United States District Court, E.D. Virginia, Richmond Division

July 2, 2019

MICHAEL LAVONN SNOWDEN, Plaintiff,
v.
M. RIOS, et al., Defendants.

          MEMORANDUM OPINION

          Robert E. Payne, Senior United States District Judge.

         Michael Lavonn Snowden, a Virginia prisoner proceeding pro se and in forma pauperis, filed this 42 U.S.C. § 1983 action.[1] The action proceeds on the PARTICULARIZED COMPLAINT. (ECF No. 9.) The matter is before the Court for evaluation pursuant to 28 U.S.C. §§ 1915(e)(2) and 1915A. As discussed below, the action will be dismissed as legally frivolous and for failure to state a claim upon which relief may be granted.

         I. PRELIMINARY REVIEW

         Pursuant to the Prison Litigation Reform Act ("PLRA") this Court must dismiss any action filed by a prisoner if the Court determines the action (1) "is frivolous" or (2) "fails to state a claim on which relief may be granted." 28 U.S.C. § 1915(e)(2); see 28 U.S.C. § 1915A. The first standard includes claims based upon "'an indisputably meritless legal theory, '" or claims where the "'factual contentions are clearly baseless.'" Clay v. Yates, 809 F.Supp. 417, 427 (E.D. Va. 1992) (quoting Neitzke v. Williams, 490 U.S. 319, 327 (1989)). The second standard is the familiar standard for a motion to dismiss under Fed.R.Civ.P. 12(b)(6).

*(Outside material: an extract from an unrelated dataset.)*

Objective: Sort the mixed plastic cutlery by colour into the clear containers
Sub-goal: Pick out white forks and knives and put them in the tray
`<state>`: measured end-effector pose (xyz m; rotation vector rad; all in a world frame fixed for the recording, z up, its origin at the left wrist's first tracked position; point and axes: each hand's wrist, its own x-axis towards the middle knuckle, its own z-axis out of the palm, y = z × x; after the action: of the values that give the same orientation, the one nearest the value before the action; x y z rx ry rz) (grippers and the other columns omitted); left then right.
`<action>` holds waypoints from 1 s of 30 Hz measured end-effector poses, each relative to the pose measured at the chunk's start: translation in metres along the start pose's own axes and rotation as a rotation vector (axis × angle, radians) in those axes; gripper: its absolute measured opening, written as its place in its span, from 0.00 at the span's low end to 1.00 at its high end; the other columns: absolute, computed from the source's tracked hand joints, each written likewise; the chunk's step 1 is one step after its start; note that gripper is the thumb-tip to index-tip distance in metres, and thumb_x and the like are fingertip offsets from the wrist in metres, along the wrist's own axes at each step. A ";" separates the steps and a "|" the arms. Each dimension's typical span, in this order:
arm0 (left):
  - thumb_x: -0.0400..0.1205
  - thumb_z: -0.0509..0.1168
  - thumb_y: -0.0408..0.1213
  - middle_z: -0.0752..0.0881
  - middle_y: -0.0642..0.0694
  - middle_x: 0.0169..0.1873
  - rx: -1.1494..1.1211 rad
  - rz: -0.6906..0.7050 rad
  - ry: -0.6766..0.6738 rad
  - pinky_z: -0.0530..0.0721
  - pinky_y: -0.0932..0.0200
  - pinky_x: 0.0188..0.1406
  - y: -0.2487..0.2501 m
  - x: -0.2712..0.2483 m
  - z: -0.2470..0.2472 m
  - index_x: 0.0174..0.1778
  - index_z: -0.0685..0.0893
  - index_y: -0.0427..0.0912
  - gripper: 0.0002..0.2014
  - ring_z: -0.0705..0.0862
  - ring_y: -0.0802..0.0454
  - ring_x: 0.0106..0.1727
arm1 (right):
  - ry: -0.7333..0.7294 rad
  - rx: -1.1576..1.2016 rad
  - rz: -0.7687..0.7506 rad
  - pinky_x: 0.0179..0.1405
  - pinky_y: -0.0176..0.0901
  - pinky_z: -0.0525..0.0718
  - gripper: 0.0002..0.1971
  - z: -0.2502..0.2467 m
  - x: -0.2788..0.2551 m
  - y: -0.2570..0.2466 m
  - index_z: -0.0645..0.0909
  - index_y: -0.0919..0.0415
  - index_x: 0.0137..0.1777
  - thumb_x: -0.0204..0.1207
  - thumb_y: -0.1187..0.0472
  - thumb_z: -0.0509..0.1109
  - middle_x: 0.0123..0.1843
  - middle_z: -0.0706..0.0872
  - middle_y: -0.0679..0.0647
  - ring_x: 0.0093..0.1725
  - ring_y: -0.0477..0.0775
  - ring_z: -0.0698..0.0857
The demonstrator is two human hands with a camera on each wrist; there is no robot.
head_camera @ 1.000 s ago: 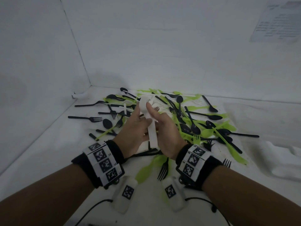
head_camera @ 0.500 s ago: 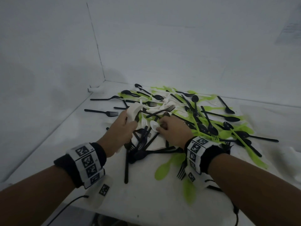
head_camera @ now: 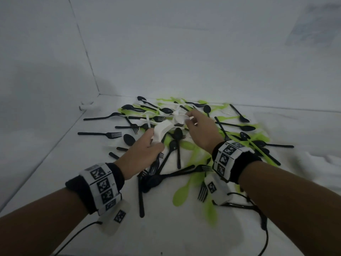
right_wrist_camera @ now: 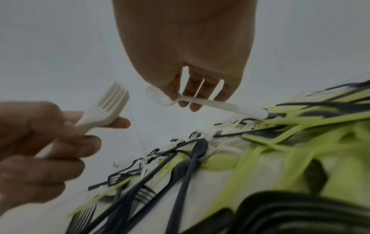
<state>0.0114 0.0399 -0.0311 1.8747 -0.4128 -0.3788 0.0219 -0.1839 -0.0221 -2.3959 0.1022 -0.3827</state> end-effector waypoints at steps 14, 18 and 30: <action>0.91 0.59 0.51 0.79 0.55 0.33 0.080 0.258 -0.286 0.77 0.47 0.33 0.076 0.052 0.179 0.59 0.76 0.50 0.10 0.78 0.53 0.29 | 0.306 -0.212 0.132 0.51 0.45 0.79 0.12 -0.175 -0.085 0.134 0.86 0.47 0.59 0.85 0.60 0.62 0.48 0.80 0.48 0.46 0.47 0.81; 0.91 0.58 0.49 0.84 0.45 0.43 0.124 0.217 -0.288 0.83 0.49 0.34 0.103 0.065 0.256 0.62 0.71 0.44 0.12 0.85 0.46 0.31 | 0.278 -0.160 0.172 0.46 0.20 0.70 0.10 -0.227 -0.110 0.190 0.87 0.44 0.56 0.85 0.59 0.66 0.47 0.79 0.41 0.44 0.36 0.81; 0.88 0.62 0.49 0.86 0.37 0.55 0.455 0.013 -0.025 0.84 0.41 0.57 0.132 0.122 0.422 0.68 0.65 0.37 0.22 0.86 0.36 0.55 | -0.225 0.066 0.126 0.47 0.43 0.84 0.04 -0.288 -0.147 0.289 0.88 0.49 0.45 0.78 0.59 0.75 0.43 0.90 0.46 0.42 0.46 0.86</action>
<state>-0.0841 -0.4087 -0.0505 2.3083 -0.5624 -0.3170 -0.1963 -0.5580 -0.0433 -2.3353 0.1346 -0.0555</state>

         "A motion to dismiss under Rule 12(b)(6) tests the sufficiency of a complaint; importantly, it does not resolve contests surrounding the facts, the merits of a claim, or the applicability of defenses." Republican Party of N.C. v. Martin, 980 F.2d 943, 952 (4th Cir.1992) (citing 5A Charles A. Wright & Arthur R. Miller, Federal Practice and Procedure § 1356 (1990)). In considering a motion to dismiss for failure to state a claim, a plaintiff's well-pleaded allegations are taken as true and the complaint is viewed in the light most favorable to the plaintiff. Mylan Labs., Inc. v. Matkari, 7 F.3d 1130, 1134 (4th Cir. 1993); see also Martin, 980 F.2d at 952. This principle applies only to factual allegations, however, and "a court considering a motion to dismiss can choose to begin by identifying pleadings that, because they are no more than conclusions, are not entitled to the assumption of truth." Ashcroft v. Iqbal, 129 S.Ct. 1937, 1950 (2009).

         The Federal Rules of Civil Procedure "require[] only *a short and plain statement of the claim showing that the pleader is entitled to relief,' in order to 'give the defendant fair notice of what the . . . claim is and the grounds upon which it rests.'" Bell Atl. Corp. v. Twombly, 550 U.S. 544, 555 (2007) (second alteration in original) (quoting Conley v. Gibson/ 355 U.S. 41, 47 (1957)). Plaintiffs cannot satisfy this standard with complaints containing only "labels and conclusions" or a "formulaic recitation of the elements of a cause of action." Id. at 555 (citations omitted). Instead, a plaintiff must allege facts sufficient "to raise a right to relief above the speculative level," Id. (citation omitted), stating a claim that is "plausible on its face," id. at 570, rather than merely "conceivable." Id. "A claim has facial plausibility when the plaintiff pleads factual content that allows the court to draw the reasonable inference that the defendant is liable for the misconduct alleged." Iqbal, 129 S.Ct. at 1949 (citing Bell Atl. Corp., 550 U.S. at 556). Therefore, in order for a claim or complaint to survive dismissal for failure to state a claim, the plaintiff must "allege facts sufficient to state all the elements of [his or] her claim." Bass v. E.I. DuPont de Nemours & Co., 324 F.3d 761, 765 (4th Cir. 2003) (citing Dickson v. Microsoft Corp., 309 F.3d 193, 213 (4th Cir. 2002); Iodice v. United States, 289 F.3d 270, 281 (4th Cir. 2002)) .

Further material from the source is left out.